## WORK TO BE COMPLETED
After finding the line containing "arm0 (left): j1" below, please output that line and each following one through the line containing "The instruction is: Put", exactly as written.

## INPUT DATA
----

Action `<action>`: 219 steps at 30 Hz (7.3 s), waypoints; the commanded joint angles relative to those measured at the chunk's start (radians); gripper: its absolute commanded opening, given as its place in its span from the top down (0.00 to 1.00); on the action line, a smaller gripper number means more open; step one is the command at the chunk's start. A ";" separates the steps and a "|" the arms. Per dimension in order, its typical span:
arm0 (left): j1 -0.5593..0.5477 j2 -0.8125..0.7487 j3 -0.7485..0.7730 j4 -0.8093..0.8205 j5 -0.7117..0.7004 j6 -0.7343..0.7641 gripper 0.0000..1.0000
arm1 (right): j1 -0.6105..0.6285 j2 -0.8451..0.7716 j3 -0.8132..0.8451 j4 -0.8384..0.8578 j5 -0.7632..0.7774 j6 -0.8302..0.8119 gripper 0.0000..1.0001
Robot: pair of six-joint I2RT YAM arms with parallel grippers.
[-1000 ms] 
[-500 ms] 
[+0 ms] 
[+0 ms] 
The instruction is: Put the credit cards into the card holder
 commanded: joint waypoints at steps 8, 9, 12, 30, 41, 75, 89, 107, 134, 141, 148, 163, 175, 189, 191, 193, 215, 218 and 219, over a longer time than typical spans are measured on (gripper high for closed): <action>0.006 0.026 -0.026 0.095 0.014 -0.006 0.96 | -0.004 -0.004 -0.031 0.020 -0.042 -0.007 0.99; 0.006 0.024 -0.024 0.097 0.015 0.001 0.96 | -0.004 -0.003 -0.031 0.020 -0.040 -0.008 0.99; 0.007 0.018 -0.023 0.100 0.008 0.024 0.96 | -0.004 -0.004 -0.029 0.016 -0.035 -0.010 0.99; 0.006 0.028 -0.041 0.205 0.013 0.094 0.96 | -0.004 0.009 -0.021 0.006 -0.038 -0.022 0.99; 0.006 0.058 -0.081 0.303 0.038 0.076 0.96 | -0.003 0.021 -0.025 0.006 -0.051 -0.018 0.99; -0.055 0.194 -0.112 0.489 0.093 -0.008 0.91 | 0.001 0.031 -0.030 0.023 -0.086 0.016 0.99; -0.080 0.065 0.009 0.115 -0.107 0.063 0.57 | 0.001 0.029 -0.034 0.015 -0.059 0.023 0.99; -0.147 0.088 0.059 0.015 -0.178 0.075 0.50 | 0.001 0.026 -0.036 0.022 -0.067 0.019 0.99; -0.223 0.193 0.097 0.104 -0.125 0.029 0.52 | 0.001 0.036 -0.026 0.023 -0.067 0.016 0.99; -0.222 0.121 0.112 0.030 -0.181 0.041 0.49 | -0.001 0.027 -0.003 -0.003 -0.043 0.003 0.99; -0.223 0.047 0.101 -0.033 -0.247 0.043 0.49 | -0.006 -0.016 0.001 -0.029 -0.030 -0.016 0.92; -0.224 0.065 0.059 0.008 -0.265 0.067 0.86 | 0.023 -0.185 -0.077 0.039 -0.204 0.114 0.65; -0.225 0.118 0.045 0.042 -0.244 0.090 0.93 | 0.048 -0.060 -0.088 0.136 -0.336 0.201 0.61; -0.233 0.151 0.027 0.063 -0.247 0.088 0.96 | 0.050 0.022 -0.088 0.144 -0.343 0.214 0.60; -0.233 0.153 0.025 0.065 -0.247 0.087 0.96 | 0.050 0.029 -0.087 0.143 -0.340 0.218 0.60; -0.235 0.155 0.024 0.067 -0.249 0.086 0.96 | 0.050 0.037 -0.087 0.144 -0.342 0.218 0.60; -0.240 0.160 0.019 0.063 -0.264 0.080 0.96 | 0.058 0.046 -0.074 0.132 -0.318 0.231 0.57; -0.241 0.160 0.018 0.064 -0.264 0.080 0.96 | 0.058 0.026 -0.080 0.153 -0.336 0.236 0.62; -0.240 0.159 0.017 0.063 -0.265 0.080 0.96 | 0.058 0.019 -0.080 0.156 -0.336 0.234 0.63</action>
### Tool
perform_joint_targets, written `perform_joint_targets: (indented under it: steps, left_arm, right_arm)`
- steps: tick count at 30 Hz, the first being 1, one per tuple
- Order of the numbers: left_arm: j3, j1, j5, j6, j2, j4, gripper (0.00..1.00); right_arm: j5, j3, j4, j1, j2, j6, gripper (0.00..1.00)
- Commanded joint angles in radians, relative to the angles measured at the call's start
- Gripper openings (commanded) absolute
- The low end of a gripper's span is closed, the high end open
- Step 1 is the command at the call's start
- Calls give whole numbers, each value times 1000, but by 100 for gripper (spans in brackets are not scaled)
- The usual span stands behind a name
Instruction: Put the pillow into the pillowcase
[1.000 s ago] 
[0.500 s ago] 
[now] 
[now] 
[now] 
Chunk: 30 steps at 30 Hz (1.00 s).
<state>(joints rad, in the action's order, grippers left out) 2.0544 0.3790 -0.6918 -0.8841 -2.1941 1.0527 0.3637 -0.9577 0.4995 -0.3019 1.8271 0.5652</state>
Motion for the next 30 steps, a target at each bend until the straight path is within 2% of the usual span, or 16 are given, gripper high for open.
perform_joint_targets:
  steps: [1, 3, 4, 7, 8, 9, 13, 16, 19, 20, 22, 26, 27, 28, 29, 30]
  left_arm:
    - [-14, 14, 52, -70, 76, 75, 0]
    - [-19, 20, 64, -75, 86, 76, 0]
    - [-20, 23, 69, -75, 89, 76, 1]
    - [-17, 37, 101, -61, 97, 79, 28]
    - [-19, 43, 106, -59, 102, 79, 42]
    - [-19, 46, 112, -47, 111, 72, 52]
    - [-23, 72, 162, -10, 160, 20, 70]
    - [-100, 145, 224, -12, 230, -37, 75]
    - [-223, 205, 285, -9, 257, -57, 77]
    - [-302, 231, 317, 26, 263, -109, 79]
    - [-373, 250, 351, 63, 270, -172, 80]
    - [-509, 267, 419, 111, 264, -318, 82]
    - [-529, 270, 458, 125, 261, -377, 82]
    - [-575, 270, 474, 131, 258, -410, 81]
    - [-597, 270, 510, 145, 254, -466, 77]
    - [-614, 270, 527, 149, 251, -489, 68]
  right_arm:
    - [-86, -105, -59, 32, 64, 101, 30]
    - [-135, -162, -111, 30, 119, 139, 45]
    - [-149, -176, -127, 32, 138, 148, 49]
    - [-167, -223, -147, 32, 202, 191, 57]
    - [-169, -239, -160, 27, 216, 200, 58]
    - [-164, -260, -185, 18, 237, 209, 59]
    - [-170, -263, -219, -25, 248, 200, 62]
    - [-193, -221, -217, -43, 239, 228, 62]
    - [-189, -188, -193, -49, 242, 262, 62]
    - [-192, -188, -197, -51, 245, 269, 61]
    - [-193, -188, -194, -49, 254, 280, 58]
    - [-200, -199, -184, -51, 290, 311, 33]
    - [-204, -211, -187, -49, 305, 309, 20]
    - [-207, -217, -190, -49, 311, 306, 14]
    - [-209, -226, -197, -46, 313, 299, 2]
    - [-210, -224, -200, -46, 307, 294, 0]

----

## THE COMPLETED TASK
arm0 (left): j1 -0.5593..0.5477 j2 -0.8125..0.7487 j3 -0.7485..0.7730 j4 -0.8093..0.8205 j5 -0.7117..0.7004 j6 -0.7343..0.7641 gripper 0.0000..1.0000
arm1 (right): j1 -0.6105..0.6285 j2 -0.8451..0.7716 j3 -0.8132..0.8451 j4 -0.8384..0.8578 j5 -0.7632..0.7774 j6 -0.8302..0.8119 gripper 0.0000..1.0001
Robot: pair of six-joint I2RT YAM arms with parallel grippers.
[-1000 ms] 
[-500 ms] 
[+0 ms] 
[+0 ms] 
The instruction is: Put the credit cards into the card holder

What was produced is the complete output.